▸ YOUR TASK
Using the data below, return every line that holds the word "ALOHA".

──────────────────────────────

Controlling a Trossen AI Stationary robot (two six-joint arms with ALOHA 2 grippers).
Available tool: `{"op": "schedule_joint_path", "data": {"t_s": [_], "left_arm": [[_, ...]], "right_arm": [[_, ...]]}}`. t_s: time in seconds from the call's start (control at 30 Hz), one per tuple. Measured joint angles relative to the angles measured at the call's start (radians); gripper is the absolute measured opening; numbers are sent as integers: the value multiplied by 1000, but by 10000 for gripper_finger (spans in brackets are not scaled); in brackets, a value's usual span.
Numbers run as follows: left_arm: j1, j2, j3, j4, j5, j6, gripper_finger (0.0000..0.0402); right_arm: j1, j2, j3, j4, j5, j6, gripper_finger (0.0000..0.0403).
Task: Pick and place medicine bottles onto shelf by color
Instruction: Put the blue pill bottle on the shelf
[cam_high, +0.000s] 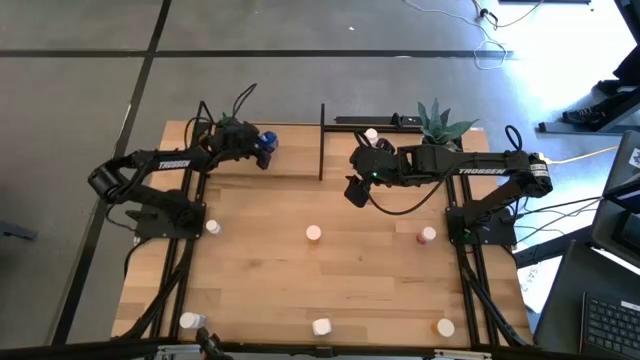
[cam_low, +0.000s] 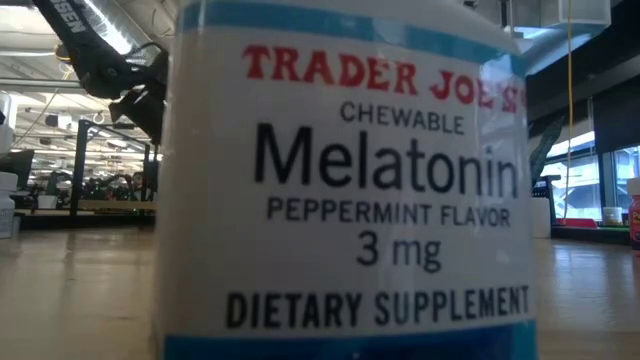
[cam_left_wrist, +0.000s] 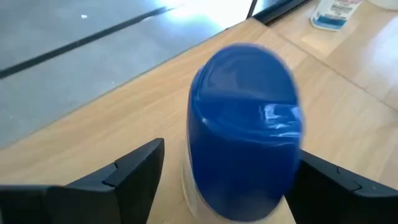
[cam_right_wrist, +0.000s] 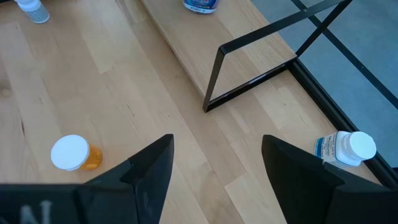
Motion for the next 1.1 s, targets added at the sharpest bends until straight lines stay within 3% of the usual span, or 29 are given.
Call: {"op": "schedule_joint_path", "data": {"t_s": [0.33,0.57,0.73,0.9,1.0,1.1], "left_arm": [[-26,-232,0,-169,-33,17,290],[-140,-451,0,-168,-130,105,290],[-225,-575,0,-178,-107,100,286],[-325,-617,0,-177,26,-8,285],[-380,-616,0,-192,6,-97,284],[-419,-602,0,-220,-87,-104,284]], "right_arm": [[0,0,0,0,0,0,245],[0,0,0,0,0,0,245],[0,0,0,0,0,0,245],[0,0,0,0,0,0,245],[0,0,0,0,0,0,245],[0,0,0,0,0,0,245]]}}
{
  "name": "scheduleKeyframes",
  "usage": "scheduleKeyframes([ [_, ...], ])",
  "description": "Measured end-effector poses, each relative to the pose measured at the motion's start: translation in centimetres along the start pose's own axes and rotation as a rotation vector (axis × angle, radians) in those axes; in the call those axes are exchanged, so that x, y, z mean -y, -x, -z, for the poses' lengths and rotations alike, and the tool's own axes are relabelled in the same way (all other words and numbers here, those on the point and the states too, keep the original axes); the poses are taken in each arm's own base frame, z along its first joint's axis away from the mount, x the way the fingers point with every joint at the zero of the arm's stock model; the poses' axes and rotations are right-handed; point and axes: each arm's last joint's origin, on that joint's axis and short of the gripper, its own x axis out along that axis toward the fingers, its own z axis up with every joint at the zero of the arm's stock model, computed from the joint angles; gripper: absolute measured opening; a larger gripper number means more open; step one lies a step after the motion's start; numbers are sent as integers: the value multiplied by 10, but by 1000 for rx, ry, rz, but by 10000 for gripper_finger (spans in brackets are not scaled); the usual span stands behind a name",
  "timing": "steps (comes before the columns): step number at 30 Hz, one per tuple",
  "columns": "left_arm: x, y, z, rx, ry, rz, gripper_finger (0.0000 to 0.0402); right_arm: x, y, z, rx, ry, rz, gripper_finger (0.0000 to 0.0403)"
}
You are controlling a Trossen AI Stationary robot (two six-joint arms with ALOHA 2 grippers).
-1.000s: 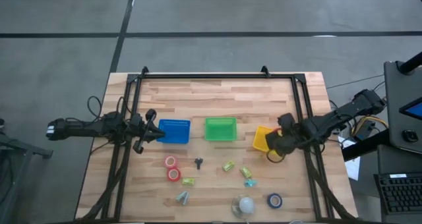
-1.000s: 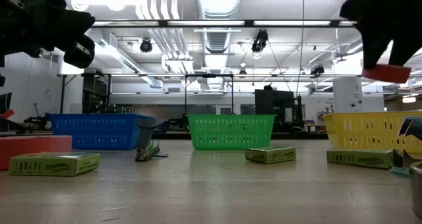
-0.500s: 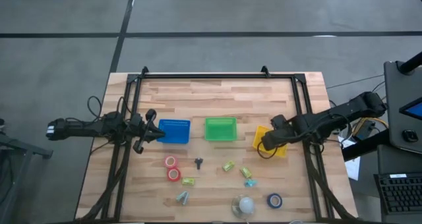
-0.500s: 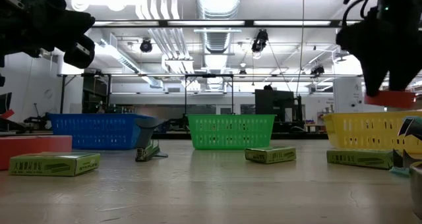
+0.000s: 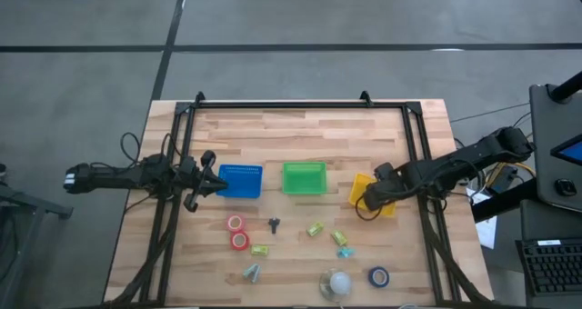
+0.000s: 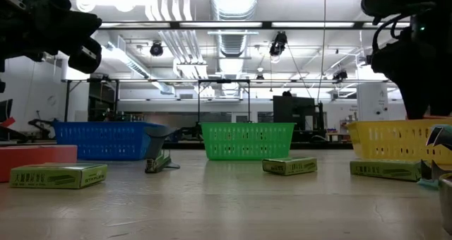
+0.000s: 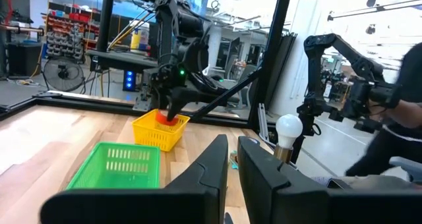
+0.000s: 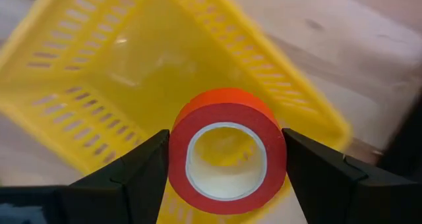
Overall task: Pick and place Stapler, Stapler remover, tape
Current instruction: Put the right orange tape into the yellow bin, then put the blue tape into the yellow bin
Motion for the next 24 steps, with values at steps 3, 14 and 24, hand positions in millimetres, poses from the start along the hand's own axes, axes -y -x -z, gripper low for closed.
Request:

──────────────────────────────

▸ ANSWER SPACE
Controlling a Trossen AI Stationary robot (two six-joint arms with ALOHA 2 grippers).
You are controlling a Trossen AI Stationary robot (two six-joint arms with ALOHA 2 grippers).

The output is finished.